You're forgetting that different subsets of users could share the same
polymorph bits.  From the Cryptography Research report:

   If k out of N decoders collude to try to remove a forensic mark,
   there are C(N,k) possible sets of colluders.  A set of colluders can
   be excluded if no set of members could decode the observed version of
   a polymorph.  If each version of each poymorph can be decrypted by
   an independent random 50% of decoders, each polymorph in the output
   excludes (1/2)^k = 2^(-k) of the collusion sets.  If a total of p
   polymorphs are present, the expected number of non-excluded collusion
   sets is (1 - 2^(-k))^p * C(N,k).

(Here I wrote C(N,k) for the choice function, the number of ways of
choosing k objects from a set of N.)

If you substitute in N = 1 billion, p = 1620 and k=4 or 5, you get the
results presented earlier.  As a trivial case, if you set k=1 you get
N / 2^p, i.e. if you have more than 2^p users, some of them will have
exactly the same set of polymorphs and you can't tell them apart.

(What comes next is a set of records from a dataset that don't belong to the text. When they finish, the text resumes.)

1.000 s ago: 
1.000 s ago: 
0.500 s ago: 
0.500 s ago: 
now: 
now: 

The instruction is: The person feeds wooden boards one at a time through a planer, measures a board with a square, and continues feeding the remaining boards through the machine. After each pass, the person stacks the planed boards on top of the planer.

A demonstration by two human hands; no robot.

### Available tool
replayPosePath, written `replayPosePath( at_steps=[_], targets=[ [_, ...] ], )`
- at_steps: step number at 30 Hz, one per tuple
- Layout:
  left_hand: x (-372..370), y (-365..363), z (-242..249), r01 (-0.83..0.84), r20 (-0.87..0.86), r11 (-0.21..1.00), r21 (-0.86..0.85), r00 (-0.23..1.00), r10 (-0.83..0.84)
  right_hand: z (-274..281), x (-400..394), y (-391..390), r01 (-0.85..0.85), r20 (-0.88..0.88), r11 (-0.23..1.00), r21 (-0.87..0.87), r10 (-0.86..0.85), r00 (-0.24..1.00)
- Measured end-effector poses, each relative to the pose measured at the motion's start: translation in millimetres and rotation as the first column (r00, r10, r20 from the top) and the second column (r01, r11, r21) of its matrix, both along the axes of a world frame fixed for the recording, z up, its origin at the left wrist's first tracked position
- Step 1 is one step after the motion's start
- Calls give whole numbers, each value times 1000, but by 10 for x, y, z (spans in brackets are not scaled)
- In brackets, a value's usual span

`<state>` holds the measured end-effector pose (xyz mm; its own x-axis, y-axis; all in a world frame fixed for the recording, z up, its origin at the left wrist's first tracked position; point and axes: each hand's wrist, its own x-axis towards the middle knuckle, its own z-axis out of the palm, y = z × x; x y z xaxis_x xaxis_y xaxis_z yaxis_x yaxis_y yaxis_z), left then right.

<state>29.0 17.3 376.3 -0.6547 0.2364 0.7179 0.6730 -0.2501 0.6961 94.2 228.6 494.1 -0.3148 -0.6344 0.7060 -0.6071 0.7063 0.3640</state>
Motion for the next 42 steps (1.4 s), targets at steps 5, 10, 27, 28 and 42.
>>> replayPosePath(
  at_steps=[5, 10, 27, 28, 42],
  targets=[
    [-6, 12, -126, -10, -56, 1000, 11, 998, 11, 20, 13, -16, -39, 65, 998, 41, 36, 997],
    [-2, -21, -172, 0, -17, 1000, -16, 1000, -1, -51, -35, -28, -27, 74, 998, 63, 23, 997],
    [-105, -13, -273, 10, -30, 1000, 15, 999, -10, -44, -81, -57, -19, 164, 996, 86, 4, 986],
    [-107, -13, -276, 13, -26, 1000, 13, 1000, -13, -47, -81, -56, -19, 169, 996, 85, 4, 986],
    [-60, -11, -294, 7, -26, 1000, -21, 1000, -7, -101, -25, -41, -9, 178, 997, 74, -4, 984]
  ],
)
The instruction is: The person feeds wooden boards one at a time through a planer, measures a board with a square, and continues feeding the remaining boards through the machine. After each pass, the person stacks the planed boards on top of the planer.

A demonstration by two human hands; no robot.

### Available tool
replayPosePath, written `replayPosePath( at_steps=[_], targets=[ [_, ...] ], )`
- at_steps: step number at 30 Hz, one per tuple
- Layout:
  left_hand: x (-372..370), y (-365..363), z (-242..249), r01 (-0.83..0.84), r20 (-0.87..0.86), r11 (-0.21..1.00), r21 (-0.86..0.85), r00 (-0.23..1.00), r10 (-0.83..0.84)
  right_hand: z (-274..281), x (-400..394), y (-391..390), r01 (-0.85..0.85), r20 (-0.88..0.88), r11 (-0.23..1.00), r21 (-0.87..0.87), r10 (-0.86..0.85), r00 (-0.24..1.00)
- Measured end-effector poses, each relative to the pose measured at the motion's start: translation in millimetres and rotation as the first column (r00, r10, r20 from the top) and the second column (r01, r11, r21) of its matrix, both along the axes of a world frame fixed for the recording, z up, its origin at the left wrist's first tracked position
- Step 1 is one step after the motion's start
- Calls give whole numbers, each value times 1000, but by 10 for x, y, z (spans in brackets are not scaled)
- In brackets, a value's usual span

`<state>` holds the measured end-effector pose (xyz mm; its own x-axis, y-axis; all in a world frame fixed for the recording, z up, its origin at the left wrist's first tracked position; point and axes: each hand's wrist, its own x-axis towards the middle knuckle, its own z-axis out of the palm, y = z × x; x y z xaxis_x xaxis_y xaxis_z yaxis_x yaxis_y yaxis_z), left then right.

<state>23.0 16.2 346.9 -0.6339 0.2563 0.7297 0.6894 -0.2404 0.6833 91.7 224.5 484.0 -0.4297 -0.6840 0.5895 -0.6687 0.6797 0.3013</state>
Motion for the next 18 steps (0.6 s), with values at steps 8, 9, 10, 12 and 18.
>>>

One additional point: aside from the earlier difficulties mentioned in
creating these marks, there is also the possibility that they can be
located just by comparing the analog output from two different decoders.
This would allow identification of which are the polymarked frames
without breaking any of the security.  Then it might be possible with
a single broken system to corrupt the marks in those frames (say,
by replacing those frames by an interpolation of surrounding frames)
without significantly degrading the overall quality of the movie if only
1% of frames are marked.

If marking is so subtle that it is not visible in an analog recording,
then an alternative strategy of randomizing the watermark channel may
work.  For example if marks affected only the LSBs of a small portion of
the polymorph frames, then all frames could have their LSBs randomized,
eliminating all the marks with perhaps not much effect on the quality.

It doesn't sound easy to choose marks which can't be eliminated blindly
but also can't be identified by inspecting unbroken versions from
multiple players.  They'll have to walk a fine line to avoid either of
these errors.

By the way, could the moderator arrange for the list archive at
www.mail-archive.com to be updated for the new address?